_Recorded data_:
────────────────────────────────────────

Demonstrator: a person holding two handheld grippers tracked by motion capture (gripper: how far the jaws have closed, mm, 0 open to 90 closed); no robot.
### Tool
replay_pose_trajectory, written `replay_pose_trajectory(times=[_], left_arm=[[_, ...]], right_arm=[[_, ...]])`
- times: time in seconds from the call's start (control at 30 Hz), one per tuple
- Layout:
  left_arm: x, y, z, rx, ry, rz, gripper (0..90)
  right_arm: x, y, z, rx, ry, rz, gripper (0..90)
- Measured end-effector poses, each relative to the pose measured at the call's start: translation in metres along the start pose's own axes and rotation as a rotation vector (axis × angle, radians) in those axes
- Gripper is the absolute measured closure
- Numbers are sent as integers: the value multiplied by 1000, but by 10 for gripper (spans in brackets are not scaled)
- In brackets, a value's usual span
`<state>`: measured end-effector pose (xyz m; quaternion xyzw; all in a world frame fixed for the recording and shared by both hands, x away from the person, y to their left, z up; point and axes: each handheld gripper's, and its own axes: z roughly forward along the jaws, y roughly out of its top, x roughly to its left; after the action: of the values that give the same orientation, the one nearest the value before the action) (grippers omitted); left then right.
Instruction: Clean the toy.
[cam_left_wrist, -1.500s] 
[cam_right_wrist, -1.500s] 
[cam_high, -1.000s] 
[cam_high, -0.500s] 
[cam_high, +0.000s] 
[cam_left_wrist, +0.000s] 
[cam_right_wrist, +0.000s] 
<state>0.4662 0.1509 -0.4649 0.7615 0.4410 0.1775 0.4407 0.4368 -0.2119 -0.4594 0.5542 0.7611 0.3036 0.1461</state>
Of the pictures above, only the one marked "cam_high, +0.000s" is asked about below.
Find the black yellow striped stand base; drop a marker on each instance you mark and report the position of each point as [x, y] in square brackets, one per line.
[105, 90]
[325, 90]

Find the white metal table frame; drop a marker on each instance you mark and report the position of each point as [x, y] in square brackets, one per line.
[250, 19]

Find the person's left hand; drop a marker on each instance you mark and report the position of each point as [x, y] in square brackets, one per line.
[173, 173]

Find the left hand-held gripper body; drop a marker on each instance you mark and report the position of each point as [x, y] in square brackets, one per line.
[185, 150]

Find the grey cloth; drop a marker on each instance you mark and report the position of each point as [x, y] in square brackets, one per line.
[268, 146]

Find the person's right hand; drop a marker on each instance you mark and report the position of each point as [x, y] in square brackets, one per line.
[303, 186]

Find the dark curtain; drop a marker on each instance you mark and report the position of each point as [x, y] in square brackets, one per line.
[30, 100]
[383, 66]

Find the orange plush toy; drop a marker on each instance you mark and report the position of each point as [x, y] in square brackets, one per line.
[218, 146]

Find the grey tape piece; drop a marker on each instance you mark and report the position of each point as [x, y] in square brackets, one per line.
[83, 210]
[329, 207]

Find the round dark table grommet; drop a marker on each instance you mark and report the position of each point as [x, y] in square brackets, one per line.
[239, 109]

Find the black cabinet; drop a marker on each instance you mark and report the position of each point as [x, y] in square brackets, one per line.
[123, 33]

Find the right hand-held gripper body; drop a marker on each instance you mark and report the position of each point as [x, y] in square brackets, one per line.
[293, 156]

────────────────────────────────────────

_Your instructions_:
Set down every record above exactly as given.

_Output for this task_:
Demonstrator: a person holding two handheld grippers tracked by motion capture (gripper: how far the jaws have closed, mm, 0 open to 90 closed); no robot.
### Tool
replay_pose_trajectory, written `replay_pose_trajectory(times=[_], left_arm=[[_, ...]], right_arm=[[_, ...]])`
- times: time in seconds from the call's start (control at 30 Hz), one per tuple
- Layout:
  left_arm: x, y, z, rx, ry, rz, gripper (0..90)
  right_arm: x, y, z, rx, ry, rz, gripper (0..90)
- Measured end-effector poses, each relative to the pose measured at the call's start: translation in metres along the start pose's own axes and rotation as a rotation vector (axis × angle, radians) in those axes
- Gripper is the absolute measured closure
- Numbers are sent as integers: the value multiplied by 1000, but by 10 for gripper (spans in brackets are not scaled)
- In brackets, a value's usual span
`<state>`: measured end-effector pose (xyz m; quaternion xyzw; all in a world frame fixed for the recording and shared by both hands, x away from the person, y to their left, z up; point and axes: each handheld gripper's, and its own axes: z roughly forward along the jaws, y roughly out of its top, x roughly to its left; after the action: of the values that give the same orientation, the one nearest the value before the action) (grippers omitted); left then right.
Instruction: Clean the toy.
[cam_left_wrist, -1.500s] 
[cam_right_wrist, -1.500s] 
[cam_high, -1.000s] 
[cam_high, -0.500s] 
[cam_high, +0.000s] 
[cam_left_wrist, +0.000s] 
[cam_right_wrist, +0.000s] 
<state>0.4662 0.1509 -0.4649 0.7615 0.4410 0.1775 0.4407 0.4368 -0.2119 -0.4594 0.5542 0.7611 0.3036 0.1461</state>
Of the pictures above, only the one marked "cam_high, +0.000s" is asked about below.
Find the black yellow striped stand base; drop a marker on each instance you mark and report the position of each point as [x, y] in square brackets, one per line.
[105, 90]
[325, 90]

Find the white metal table frame; drop a marker on each instance you mark and report the position of each point as [x, y] in square brackets, one per line.
[250, 19]

Find the person's left hand; drop a marker on each instance you mark and report the position of each point as [x, y] in square brackets, one per line.
[173, 173]

Find the left hand-held gripper body; drop a marker on each instance you mark and report the position of each point as [x, y] in square brackets, one per line.
[185, 150]

Find the grey cloth; drop a marker on each instance you mark and report the position of each point as [x, y] in square brackets, one per line.
[268, 146]

Find the person's right hand; drop a marker on each instance you mark and report the position of each point as [x, y] in square brackets, one per line.
[303, 186]

Find the dark curtain; drop a marker on each instance you mark and report the position of each point as [x, y] in square brackets, one per line.
[30, 100]
[383, 66]

Find the orange plush toy; drop a marker on each instance you mark and report the position of each point as [x, y] in square brackets, one per line.
[218, 146]

Find the grey tape piece; drop a marker on each instance you mark and report the position of each point as [x, y] in square brackets, one per line.
[83, 210]
[329, 207]

Find the round dark table grommet; drop a marker on each instance you mark and report the position of each point as [x, y] in square brackets, one per line.
[239, 109]

Find the black cabinet; drop a marker on each instance you mark and report the position of each point as [x, y] in square brackets, one per line.
[123, 33]

Find the right hand-held gripper body; drop a marker on each instance you mark and report the position of each point as [x, y] in square brackets, one per line.
[293, 156]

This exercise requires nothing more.